Jeanquartier Fleur, Jean-Quartier Claire, Holzinger Andreas
1Institute of Interactive Systems and Data Science, Graz University of Technology, Graz, Austria.
2Holzinger Group HCI-KDD, Institute for Medical Informatics, Statistics and Documentation, Medical University Graz, Auenbruggerplatz 2/V, Graz, 8036 Austria.
BioData Min. 2019 Jan 15;12:2. doi: 10.1186/s13040-018-0190-8. eCollection 2019.
A plethora of Web resources are available offering information on clinical, pre-clinical, genomic and theoretical aspects of cancer, including not only the comprehensive cancer projects as ICGC and TCGA, but also less-known and more specialized projects on pediatric diseases such as PCGP. However, in case of data on childhood cancer there is very little information openly available. Several web-based resources and tools offer general biomedical data which are not purpose-built, for neither pediatric nor cancer analysis. Additionally, many Web resources on cancer focus on incidence data and statistical social characteristics as well as self-regulating communities.
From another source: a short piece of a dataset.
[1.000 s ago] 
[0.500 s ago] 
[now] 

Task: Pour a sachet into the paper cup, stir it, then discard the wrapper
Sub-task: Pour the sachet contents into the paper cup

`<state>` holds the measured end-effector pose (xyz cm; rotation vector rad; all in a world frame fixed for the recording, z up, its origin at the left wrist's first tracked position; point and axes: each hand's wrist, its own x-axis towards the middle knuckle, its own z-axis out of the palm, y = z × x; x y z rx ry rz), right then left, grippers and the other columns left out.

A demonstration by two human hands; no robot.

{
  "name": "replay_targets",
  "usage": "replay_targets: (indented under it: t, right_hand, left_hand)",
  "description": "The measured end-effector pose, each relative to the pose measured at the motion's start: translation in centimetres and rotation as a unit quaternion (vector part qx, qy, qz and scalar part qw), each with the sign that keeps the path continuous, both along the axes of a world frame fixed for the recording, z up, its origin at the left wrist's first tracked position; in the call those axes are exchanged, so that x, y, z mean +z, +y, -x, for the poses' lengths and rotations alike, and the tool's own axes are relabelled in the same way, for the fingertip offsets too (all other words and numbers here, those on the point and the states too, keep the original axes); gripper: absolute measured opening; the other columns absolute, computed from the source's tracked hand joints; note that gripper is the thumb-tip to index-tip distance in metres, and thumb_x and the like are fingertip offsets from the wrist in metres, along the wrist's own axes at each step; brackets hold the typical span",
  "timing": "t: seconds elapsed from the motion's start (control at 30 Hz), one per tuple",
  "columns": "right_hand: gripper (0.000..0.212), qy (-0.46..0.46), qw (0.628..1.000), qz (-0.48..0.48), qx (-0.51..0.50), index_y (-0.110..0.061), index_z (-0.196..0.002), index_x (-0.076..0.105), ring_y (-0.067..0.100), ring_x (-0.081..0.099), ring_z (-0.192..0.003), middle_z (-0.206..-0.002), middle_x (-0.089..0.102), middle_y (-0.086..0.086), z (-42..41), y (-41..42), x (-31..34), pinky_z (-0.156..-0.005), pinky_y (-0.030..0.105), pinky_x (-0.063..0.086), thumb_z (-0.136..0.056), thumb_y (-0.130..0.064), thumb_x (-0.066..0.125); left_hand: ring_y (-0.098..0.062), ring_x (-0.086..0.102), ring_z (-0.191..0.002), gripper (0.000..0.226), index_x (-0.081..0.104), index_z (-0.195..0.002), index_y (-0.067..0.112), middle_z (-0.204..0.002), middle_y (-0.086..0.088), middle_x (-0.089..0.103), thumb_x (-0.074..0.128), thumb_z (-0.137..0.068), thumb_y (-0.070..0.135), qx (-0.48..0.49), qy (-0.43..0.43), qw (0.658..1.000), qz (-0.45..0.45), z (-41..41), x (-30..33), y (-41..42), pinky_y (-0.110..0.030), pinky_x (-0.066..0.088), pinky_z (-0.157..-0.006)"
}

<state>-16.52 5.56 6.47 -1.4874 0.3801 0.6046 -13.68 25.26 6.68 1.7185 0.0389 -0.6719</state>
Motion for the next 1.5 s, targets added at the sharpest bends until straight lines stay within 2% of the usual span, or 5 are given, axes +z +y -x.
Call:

We summarize those resources which are open and are considered to support scientific fundamental research, while we address our comparison to 11 identified pediatric cancer-specific resources (5 tools, 6 databases). The evaluation consists of 5 use cases on the example of brain tumor research and covers user-defined search scenarios as well as data mining tasks, also examining interactive visual analysis features.
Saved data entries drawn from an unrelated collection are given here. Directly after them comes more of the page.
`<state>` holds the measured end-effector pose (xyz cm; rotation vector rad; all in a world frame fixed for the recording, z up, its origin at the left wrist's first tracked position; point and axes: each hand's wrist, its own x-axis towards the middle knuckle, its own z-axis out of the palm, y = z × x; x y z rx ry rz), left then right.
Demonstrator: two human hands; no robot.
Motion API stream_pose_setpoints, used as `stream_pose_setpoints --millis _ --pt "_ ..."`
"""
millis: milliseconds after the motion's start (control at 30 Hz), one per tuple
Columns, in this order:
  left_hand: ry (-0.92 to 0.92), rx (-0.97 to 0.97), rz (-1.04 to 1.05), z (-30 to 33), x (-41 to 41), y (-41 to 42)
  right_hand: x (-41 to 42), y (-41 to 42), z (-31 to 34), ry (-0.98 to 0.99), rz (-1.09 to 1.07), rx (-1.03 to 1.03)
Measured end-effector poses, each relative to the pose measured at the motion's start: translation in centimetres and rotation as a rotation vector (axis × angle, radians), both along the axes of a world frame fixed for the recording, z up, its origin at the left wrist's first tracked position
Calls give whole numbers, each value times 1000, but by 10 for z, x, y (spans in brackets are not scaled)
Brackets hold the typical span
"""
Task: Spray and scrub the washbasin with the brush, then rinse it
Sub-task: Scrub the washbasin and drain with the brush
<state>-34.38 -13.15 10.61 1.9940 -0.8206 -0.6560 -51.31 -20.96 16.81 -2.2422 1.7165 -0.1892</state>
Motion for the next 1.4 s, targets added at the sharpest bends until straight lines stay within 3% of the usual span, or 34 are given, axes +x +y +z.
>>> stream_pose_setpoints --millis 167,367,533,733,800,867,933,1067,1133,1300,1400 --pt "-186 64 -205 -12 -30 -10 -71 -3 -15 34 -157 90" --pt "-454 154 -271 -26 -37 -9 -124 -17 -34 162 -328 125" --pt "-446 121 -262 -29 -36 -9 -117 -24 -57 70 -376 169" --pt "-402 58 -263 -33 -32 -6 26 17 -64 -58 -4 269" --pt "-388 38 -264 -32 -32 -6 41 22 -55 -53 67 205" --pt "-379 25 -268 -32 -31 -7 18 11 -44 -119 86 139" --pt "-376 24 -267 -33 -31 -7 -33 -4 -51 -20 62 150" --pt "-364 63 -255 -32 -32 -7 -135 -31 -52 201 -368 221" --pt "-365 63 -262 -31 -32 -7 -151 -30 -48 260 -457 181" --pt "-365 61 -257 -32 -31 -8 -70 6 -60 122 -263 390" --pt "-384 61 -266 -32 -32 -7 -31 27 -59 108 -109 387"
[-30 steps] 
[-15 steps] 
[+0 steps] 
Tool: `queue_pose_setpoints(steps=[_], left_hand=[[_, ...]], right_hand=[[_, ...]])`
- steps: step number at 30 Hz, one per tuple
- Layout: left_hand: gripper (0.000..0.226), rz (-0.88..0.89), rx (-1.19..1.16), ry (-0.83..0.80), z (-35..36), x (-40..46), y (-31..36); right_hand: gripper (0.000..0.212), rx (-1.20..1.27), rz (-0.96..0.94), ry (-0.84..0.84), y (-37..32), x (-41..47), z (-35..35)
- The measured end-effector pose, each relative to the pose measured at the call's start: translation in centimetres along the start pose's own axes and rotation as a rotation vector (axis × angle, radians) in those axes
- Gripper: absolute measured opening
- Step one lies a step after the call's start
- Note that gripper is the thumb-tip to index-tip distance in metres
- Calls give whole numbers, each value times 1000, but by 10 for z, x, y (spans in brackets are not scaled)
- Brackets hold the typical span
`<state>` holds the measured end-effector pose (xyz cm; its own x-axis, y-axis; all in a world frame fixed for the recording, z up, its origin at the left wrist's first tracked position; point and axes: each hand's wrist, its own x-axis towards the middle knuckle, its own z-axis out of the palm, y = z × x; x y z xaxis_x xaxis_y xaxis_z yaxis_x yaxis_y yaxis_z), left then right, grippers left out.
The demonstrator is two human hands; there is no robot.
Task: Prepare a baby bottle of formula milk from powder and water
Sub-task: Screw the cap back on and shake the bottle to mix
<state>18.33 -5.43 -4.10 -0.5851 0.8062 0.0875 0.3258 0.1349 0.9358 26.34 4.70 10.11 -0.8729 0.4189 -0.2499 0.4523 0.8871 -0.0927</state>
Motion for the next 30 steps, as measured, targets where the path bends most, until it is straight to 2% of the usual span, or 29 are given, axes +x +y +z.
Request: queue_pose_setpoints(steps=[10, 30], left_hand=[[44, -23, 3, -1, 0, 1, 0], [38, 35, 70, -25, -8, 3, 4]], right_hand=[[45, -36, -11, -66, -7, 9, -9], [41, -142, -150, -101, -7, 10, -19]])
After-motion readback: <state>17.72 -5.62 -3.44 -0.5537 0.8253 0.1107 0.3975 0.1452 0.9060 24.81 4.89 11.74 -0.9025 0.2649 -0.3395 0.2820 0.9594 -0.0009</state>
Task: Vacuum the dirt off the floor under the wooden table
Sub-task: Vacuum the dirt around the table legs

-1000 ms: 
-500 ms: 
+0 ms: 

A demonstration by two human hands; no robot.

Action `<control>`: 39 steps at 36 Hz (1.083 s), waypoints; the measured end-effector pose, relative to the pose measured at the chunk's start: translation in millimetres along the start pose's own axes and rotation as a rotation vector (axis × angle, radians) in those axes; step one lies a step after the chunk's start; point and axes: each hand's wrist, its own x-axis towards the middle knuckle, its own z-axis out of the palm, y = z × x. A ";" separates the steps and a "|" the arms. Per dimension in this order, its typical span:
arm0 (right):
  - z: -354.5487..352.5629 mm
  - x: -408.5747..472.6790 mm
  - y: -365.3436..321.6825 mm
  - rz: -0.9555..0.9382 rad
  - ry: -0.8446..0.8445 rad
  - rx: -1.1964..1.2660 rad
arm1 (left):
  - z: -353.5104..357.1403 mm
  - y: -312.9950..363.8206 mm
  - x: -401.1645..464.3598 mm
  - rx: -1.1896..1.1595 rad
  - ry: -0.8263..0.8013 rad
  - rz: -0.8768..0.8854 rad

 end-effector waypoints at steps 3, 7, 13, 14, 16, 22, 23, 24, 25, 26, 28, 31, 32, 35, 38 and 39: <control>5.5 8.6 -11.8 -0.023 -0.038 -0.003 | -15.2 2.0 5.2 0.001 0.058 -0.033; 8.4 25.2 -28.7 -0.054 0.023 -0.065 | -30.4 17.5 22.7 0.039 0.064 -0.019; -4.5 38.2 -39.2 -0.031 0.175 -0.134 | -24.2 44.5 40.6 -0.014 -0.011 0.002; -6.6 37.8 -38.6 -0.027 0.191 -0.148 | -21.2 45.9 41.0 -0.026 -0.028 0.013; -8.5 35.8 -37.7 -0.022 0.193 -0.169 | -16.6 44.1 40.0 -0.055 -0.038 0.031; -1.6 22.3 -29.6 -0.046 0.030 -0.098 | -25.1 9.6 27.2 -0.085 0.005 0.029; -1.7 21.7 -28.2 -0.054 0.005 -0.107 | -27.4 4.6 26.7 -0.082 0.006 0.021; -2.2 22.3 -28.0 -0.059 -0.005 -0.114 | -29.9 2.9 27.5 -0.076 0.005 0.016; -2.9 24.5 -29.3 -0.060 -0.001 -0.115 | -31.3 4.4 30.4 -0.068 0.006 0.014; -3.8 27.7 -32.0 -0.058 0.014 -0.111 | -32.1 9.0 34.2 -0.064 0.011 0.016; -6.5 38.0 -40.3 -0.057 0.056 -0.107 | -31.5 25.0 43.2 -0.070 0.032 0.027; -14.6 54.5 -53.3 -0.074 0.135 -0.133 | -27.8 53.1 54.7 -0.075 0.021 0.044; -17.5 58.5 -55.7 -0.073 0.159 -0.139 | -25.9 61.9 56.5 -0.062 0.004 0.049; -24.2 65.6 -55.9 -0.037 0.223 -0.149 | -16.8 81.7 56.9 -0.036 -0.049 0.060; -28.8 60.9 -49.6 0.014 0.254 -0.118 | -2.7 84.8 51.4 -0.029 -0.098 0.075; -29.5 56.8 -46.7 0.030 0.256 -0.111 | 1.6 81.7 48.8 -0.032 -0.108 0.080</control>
Web resources differ in terms of information quantity and presentation. Pedican lists an abundance of entries with few selection features. PeCan and PedcBioPortal include visual analysis tools while the latter integrates published and new consortia-based data. UCSC Xena Browser offers an in-depth analysis of genomic data. ICGC data portal provides various features for data analysis and an option to submit own data. Its focus lies on adult Pan-Cancer projects. Pediatric Pan-Cancer datasets are being integrated into PeCan and PedcBioPortal. Comparing information on prominent mutations within glioma discloses well-known, unknown, possible, as well as inapplicable biomarkers. This summary further emphasizes the varying data allocation. Tested tools show advantages and disadvantages, depending on the respective use case scenario, providing inhomogeneous data quantity and information specifics.
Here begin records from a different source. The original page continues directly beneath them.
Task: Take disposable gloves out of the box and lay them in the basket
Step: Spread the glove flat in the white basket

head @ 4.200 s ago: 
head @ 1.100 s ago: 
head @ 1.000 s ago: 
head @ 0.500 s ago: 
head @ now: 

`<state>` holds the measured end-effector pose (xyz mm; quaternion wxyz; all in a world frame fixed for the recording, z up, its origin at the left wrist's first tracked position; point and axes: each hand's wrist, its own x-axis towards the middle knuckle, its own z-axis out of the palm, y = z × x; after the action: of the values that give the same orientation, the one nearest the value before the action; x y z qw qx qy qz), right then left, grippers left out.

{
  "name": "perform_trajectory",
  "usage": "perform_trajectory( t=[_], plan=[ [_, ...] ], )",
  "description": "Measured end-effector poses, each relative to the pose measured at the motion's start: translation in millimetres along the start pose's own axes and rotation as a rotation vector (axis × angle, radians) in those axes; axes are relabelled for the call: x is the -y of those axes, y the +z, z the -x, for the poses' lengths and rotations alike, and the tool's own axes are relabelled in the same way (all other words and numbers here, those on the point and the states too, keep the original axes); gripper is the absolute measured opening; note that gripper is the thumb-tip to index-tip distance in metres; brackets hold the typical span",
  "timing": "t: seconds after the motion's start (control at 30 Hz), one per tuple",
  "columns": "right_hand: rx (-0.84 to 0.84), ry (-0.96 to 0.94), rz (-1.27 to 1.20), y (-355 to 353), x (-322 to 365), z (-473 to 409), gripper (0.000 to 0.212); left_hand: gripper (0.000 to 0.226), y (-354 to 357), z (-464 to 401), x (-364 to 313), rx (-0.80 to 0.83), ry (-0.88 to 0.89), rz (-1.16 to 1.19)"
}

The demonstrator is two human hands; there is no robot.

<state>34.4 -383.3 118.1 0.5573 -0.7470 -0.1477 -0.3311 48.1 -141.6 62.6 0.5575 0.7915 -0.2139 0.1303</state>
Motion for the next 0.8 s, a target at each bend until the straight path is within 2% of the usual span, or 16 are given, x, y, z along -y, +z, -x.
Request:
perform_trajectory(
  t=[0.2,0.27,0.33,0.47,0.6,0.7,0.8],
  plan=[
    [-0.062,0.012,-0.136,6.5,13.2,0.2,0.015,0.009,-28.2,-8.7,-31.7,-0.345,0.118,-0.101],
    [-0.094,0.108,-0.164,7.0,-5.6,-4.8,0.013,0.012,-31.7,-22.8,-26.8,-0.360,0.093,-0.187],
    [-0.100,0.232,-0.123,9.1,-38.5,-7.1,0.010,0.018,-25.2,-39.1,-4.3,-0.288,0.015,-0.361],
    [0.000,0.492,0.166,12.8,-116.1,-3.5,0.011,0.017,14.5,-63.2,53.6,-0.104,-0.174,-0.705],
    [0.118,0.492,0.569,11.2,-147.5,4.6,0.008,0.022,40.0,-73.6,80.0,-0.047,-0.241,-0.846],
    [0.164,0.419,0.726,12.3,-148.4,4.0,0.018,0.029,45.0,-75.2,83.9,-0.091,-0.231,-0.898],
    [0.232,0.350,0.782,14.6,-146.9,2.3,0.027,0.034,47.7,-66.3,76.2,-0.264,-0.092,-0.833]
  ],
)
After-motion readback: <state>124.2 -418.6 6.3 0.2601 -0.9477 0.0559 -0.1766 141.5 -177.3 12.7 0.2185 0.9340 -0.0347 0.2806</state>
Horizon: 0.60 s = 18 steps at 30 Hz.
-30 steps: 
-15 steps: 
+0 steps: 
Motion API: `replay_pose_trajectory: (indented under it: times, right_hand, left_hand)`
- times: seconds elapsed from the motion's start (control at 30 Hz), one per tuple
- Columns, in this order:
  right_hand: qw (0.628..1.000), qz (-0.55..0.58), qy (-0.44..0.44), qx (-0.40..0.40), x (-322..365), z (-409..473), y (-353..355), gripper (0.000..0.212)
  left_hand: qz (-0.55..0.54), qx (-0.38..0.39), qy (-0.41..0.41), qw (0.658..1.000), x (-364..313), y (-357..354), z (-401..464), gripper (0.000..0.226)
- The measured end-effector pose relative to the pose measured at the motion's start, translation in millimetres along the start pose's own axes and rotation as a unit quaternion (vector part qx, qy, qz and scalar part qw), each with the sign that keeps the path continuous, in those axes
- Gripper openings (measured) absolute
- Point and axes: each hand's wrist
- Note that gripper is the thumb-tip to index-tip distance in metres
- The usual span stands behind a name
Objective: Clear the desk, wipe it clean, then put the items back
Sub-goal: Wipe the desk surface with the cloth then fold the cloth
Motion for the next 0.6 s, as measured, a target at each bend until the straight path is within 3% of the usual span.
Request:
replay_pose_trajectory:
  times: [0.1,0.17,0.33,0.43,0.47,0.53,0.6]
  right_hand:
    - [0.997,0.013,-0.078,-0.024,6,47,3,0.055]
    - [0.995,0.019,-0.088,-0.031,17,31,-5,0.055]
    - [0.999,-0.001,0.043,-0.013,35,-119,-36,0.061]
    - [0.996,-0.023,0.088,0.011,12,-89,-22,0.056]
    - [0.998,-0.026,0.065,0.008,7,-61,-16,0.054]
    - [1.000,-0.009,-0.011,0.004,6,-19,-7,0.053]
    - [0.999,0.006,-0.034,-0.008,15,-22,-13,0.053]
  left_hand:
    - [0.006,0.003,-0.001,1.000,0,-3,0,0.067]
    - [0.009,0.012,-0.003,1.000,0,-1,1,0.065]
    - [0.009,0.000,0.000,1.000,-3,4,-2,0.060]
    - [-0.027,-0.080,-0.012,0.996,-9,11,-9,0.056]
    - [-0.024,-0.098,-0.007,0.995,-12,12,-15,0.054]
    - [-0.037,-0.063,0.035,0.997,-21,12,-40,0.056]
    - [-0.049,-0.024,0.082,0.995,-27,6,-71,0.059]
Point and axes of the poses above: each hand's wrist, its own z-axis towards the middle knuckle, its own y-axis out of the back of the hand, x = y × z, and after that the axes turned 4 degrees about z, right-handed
Web resources on specific pediatric cancers are less abundant and less-known compared to those offering adult cancer research data. Meanwhile, current efforts of ongoing pediatric data collection and Pan-Cancer projects indicate future opportunities for childhood cancer research, that is greatly needed for both fundamental as well as clinical research.
有大量网络资源可提供有关癌症临床、临床前、基因组和理论方面的信息,不仅包括国际癌症基因组联盟(ICGC)和癌症基因组图谱(TCGA)等综合性癌症项目,还包括像小儿癌症基因组计划(PCGP)这样关于儿科疾病的鲜为人知且更具专业性的项目。然而,关于儿童癌症的数据,公开可用的信息非常少。一些基于网络的资源和工具提供的是一般性生物医学数据,并非专门为儿科或癌症分析而构建。此外,许多癌症相关的网络资源侧重于发病率数据、统计社会特征以及自我管理的社区。
我们总结了那些开放且被认为支持科学基础研究的资源,同时将我们的比较对象设定为11个已确定的儿科癌症特定资源(5个工具、6个数据库)。评估以脑肿瘤研究为例,包括5个用例,涵盖用户定义的搜索场景以及数据挖掘任务,还检查了交互式视觉分析功能。
网络资源在信息量和呈现方式上存在差异。Pedican列出了大量条目,但选择功能较少。PeCan和儿科生物信息门户(PedcBioPortal)包括视觉分析工具,而后者整合了已发表的和新的基于联盟的数据。加州大学圣克鲁兹分校(UCSC)Xena浏览器提供基因组数据的深入分析。ICGC数据门户为数据分析提供了各种功能,并提供提交自己数据的选项。其重点在于成人泛癌项目。儿科泛癌数据集正在被整合到PeCan和PedcBioPortal中。比较胶质瘤中显著突变的信息,揭示了已知、未知、可能以及不适用的生物标志物。这一总结进一步强调了数据分配的差异。经过测试的工具显示出优点和缺点,这取决于各自的用例场景,提供的数据量和信息细节并不均匀。
与提供成人癌症研究数据的网络资源相比,特定儿科癌症的网络资源较少且鲜为人知。与此同时,当前正在进行的儿科数据收集和泛癌项目的努力表明了儿童癌症研究未来的机会,这对于基础研究和临床研究都非常必要。